[Dwarf-Discuss] [RFC] More compact (100x) -g3 .debug_gnu_macro (take 4)

Thu Jul 21 17:55:18 GMT 2011

On Thu, Jul 21, 2011 at 10:10:39AM -0700, Richard Henderson wrote:
> On 07/21/2011 04:22 AM, Jakub Jelinek wrote:
> > Currently, the patch emits 3 byte section headers at the start of
> > the .debug_gnu_macro chunks referenced from .debug_info (through
> > DW_AT_GNU_macros), containing version number (2 byte, 4 ATM) and
> > 1 byte section offset, but the DW_GNU_MACRO_transparent_include
> > referenced sequences don't have it.
> > The .debug_gnu_macro section isn't completely usable without the referencing
> > CUs anyway, so IMHO we could still get away completely without
> > any section header, but if we need it, the question is if
> > the offset size there is useful and if the section header shouldn't
> > go before the transparent_include chains as well (only with that
> > e.g. readelf -wm would be able to dump .debug_gnu_macro without
> > reading .debug_info and tracking offsets to it).
> 
> I've been wondering if the header shouldn't contain the opcode
> definitions, similar to .debug_line, and drop your _define_opcode.
> It does mean that you couldn't re-define opcodes within any one
> sequence, but does that actually seem useful?

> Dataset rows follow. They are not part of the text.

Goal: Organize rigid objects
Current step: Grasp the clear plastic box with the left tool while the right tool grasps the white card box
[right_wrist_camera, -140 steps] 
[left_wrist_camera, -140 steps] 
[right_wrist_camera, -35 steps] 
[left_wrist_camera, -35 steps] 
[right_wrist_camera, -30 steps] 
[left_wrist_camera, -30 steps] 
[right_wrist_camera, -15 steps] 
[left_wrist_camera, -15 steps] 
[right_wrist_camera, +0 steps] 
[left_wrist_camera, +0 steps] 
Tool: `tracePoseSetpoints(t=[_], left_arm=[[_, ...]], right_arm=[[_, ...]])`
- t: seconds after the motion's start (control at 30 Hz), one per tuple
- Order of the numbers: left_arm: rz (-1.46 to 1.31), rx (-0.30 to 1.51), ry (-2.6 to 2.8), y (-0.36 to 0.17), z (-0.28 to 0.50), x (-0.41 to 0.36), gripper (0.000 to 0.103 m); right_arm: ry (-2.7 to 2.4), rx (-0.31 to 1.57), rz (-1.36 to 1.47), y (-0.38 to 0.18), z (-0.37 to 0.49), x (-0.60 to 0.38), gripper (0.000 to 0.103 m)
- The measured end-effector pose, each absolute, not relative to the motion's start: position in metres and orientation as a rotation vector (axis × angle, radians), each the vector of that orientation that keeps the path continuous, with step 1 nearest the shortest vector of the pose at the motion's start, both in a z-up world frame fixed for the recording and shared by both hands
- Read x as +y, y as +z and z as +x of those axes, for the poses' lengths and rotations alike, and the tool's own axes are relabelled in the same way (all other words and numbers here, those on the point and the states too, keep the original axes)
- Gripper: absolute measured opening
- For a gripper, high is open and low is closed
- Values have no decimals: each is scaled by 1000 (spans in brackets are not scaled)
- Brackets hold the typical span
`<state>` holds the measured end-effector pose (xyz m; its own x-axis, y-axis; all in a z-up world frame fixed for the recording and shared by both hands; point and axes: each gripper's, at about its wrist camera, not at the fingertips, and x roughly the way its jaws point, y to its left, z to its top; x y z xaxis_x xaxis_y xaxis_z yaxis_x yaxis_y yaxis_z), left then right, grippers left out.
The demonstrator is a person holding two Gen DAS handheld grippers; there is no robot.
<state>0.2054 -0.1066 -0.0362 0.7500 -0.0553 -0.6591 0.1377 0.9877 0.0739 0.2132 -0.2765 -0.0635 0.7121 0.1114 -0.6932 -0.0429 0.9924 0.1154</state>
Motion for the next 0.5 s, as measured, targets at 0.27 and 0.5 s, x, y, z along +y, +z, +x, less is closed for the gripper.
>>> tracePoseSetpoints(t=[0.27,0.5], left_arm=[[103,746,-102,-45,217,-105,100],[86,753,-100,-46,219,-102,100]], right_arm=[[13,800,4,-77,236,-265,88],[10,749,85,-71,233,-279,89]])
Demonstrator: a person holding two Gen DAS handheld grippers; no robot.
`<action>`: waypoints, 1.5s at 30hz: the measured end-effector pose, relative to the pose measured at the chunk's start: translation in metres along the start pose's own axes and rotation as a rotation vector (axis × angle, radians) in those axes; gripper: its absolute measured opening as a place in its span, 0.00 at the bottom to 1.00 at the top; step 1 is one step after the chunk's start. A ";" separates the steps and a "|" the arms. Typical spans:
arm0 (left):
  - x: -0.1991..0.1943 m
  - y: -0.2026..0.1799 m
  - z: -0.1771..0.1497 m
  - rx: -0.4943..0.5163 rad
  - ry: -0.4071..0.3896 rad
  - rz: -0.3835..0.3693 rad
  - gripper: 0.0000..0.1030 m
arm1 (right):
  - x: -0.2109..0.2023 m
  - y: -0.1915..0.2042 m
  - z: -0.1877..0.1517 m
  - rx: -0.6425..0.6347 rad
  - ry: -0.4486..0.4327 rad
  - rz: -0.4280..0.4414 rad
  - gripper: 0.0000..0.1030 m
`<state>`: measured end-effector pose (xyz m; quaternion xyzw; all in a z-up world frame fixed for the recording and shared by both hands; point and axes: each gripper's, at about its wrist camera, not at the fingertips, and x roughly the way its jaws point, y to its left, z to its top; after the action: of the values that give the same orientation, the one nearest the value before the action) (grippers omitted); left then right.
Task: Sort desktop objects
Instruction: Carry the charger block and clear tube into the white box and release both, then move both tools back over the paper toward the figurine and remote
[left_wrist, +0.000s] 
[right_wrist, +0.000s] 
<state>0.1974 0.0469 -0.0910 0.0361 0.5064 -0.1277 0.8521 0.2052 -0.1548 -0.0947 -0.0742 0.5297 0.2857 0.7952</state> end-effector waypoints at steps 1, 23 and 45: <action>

I've talked to Tom about it last night.  The advantage of
not having it in the header is saving 1 byte for the case when
no extension opcodes need to be defined, and perhaps if we changed
the wording that the defined opcodes end at 0 termination to allow
it to last, then we could with many opcodes share the opcode arguments
descriptions.
So we could have
DW_GNU_MACRO_transparent_include .Ldebug_macro17
after the header of many sections and then
.Ldebug_macro17:
DW_GNU_MACRO_define_opcode DW_GNU_MACRO_lo_user+0 1 DW_FORM_udata
DW_GNU_MACRO_define_opcode DW_GNU_MACRO_lo_user+1 2 DW_FORM_udata DW_FORM_sdata
DW_GNU_MACRO_define_opcode DW_GNU_MACRO_lo_user+2 1 DW_FORM_strp
0

If the opcode definitions were in the header, then they could be
either after a uleb128 that would say how many of the definitions there
are, followed by what I've been proposing as DW_GNU_MACRO_define_opcode
arguments alone (i.e. opcode number and DW_FORM_block array of forms
for arguments).  Or it could be instead without the uleb128, but zero
terminated.

> Defining the opcodes in the header makes it clear that there 
> should be a header for the include sequences, and that makes it
> clear that the defined opcodes are local to a given sequence,
> without having to have awkward wording as for _define_opcode.
> 
> I do like mjw's idea of using the version number to distinguish
> our implementation and one with the dwarf5 stamp of approval.
> This suggests going ahead with .debug_macro as the section name.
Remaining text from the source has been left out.